◆ **WHAT YOU SHOULD DO**: Retype all of the data. Every line must match exactly.
***** INFORMATION SUPPLIED *****
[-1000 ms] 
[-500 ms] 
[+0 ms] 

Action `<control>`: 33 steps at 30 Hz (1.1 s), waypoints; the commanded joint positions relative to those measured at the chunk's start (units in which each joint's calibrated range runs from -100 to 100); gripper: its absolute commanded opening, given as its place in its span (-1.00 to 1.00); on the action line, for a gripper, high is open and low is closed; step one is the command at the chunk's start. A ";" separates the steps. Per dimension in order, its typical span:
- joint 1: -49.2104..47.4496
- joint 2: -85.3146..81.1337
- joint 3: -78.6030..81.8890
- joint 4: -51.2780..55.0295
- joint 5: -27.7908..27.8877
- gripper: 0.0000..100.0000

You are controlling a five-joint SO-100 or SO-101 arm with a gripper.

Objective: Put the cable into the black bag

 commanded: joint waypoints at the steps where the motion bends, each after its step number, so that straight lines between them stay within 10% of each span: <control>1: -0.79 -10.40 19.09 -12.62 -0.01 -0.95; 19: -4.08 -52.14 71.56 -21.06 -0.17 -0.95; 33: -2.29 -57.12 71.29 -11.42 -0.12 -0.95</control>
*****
◆ **EXERCISE SOLUTION**:
[-1000 ms] 
[-500 ms] 
[+0 ms] 

Action `<control>`: 33 steps at 30 Hz (1.1 s), waypoints; the commanded joint positions relative to those measured at the chunk's start (units in which each joint's calibrated range runs from -100 to 100); gripper: its absolute commanded opening, given as its place in its span (-1.00 to 1.00); on the action line, for a gripper, high is open and low is closed; step one is the command at the chunk's start. A ";" separates the steps. Per dimension in order, its typical span:
- joint 1: -49.2104..47.4496
- joint 2: -85.3146..81.1337
- joint 3: -78.6030..81.8890
- joint 4: -51.2780..55.0295
- joint 5: -27.7908..27.8877
- gripper: 0.0000..100.0000

You are controlling a five-joint SO-100 or SO-101 arm with a gripper.

Objective: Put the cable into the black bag

 commanded: joint waypoints at the steps where the motion bends, each after its step number, so that straight lines between them stay within 10% of each span: <control>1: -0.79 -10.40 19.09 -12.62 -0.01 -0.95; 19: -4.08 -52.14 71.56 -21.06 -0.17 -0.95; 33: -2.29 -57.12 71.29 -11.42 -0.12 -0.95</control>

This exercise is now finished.